Combining heterogeneous multidimensional data with machine learning techniques can play a very influential role in predicting cervical cancer survival. Despite the benefits of machine learning, the problem of interpretability, explainability, and imbalanced datasets is still one of the biggest challenges. Providing machine learning algorithms for survival prediction as a standard requires further studies.
宫颈癌是女性生殖系统常见的恶性肿瘤,被认为是全球女性死亡的主要原因。对于任何临床研究,时间事件的分析都非常重要,而生存预测方法可以很好地进行分析。本研究旨在系统地调查机器学习在预测宫颈癌患者生存中的应用。
于 2022 年 10 月 1 日在 PubMed、Scopus 和 Web of Science 数据库中进行电子检索。从数据库中提取的所有文章都被收集在一个 Excel 文件中,并去除重复的文章。文章经过两次基于标题和摘要的筛选,并再次根据纳入和排除标准进行检查。主要纳入标准是用于预测宫颈癌生存的机器学习算法。从文章中提取的信息包括作者、发表年份、数据集详情、生存类型、评估标准、机器学习模型和算法执行方法。

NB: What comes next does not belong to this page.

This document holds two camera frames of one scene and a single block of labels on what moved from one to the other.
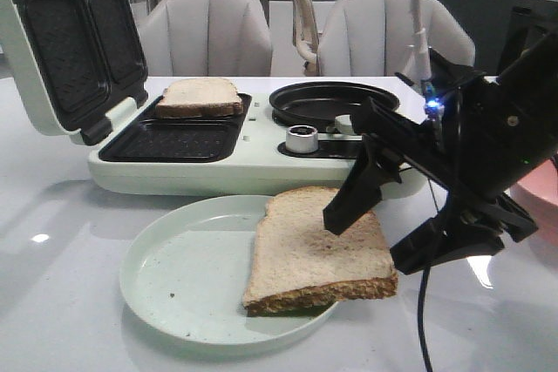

本研究共纳入 13 篇文章,其中大多数发表于 2018 年以后。最常用的机器学习模型是随机森林(6 篇,46%)、逻辑回归(4 篇,30%)、支持向量机(3 篇,23%)、集成和混合学习(3 篇,23%)和深度学习(3 篇,23%)。研究中样本数据集的数量在 85 到 14946 例患者之间不等,除了 2 篇文章外,其余模型都进行了内部验证。总体生存(0.40 至 0.99)、无病生存(0.56 至 0.88)和无进展生存(0.67 至 0.81)的曲线下面积(AUC)范围分别从(最低到最高)获得。最后,确定了 15 个对预测宫颈癌生存有有效作用的变量。
将异质多维数据与机器学习技术相结合,可以在预测宫颈癌生存方面发挥非常重要的作用。尽管机器学习有其优势,但可解释性、解释性和不平衡数据集的问题仍然是最大挑战之一。提供生存预测的机器学习算法作为标准还需要进一步研究。